→ **What the task asks**
Only the lines from the one containing "Q: For each instance of the tan" through the end of the entries should be returned, exactly as they are, with the pictures omitted.

→ **Stored entries**
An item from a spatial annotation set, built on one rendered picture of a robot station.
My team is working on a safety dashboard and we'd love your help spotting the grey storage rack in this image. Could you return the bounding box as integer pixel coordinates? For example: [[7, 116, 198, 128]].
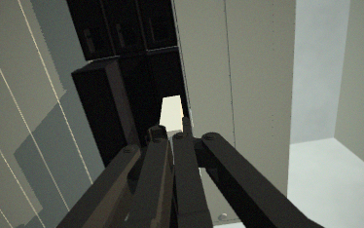
[[0, 0, 296, 228]]

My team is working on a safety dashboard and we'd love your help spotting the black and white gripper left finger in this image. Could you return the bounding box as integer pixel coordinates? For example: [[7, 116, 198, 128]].
[[55, 96, 174, 228]]

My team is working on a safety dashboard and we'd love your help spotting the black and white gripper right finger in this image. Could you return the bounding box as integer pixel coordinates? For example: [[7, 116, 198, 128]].
[[170, 95, 325, 228]]

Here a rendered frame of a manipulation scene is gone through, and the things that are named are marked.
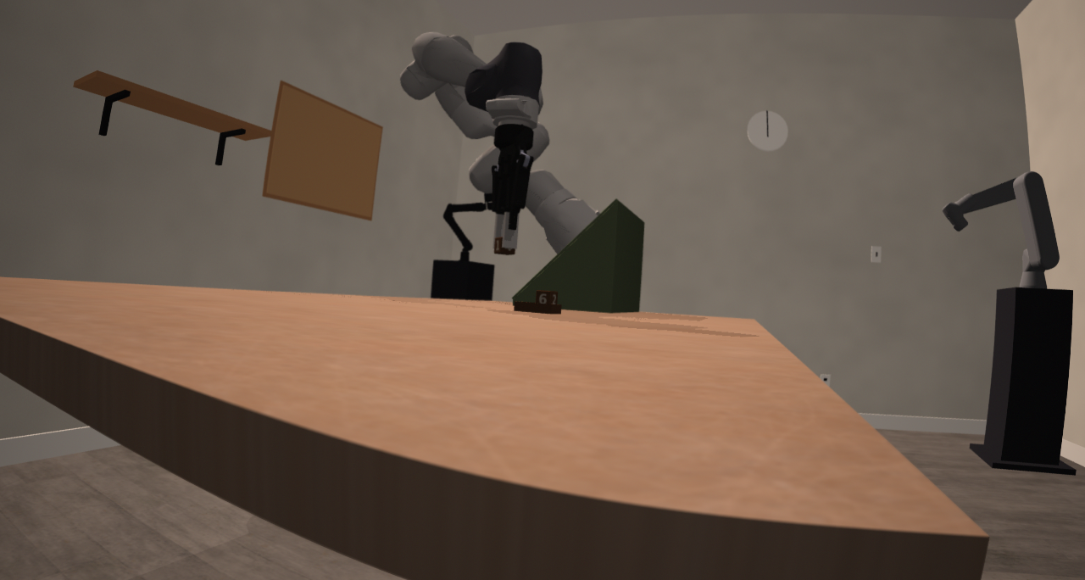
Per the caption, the brown shallow tray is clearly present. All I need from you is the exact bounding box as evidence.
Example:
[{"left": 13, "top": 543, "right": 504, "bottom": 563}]
[{"left": 514, "top": 301, "right": 562, "bottom": 314}]

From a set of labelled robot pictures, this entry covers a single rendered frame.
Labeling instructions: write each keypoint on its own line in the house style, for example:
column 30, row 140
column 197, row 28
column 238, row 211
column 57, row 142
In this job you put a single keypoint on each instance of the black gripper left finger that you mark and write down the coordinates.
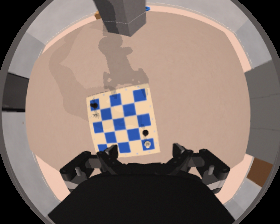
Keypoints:
column 73, row 173

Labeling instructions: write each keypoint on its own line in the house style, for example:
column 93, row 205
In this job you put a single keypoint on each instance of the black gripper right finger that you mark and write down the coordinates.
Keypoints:
column 214, row 172

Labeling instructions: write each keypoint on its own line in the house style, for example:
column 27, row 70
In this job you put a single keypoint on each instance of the blue and cream checkered board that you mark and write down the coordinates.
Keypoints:
column 123, row 116

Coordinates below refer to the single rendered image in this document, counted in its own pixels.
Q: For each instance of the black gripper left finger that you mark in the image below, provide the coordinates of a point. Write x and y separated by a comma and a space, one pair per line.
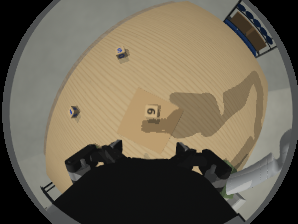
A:
79, 163

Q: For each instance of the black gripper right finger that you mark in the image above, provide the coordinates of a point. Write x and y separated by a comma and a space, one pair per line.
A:
211, 166

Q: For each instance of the tan square mat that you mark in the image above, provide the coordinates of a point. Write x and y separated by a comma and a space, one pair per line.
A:
152, 133

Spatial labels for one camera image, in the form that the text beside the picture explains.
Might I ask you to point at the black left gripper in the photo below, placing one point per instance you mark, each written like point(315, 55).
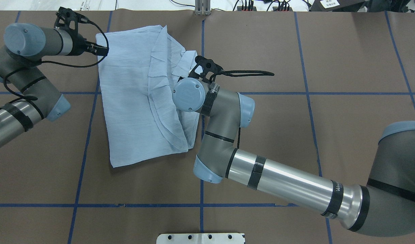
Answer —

→ **Response for this exercise**
Q: For each instance of the tan square mat that you mark in the image above, provide the coordinates of a point. Write x and y separated by a comma and a space, one pair per line.
A:
152, 133

Spatial labels for one camera image, in the form that the text beside the picture explains.
Might I ask you to point at the black left gripper in the photo below, placing one point per instance you mark, each written like point(315, 55).
Answer —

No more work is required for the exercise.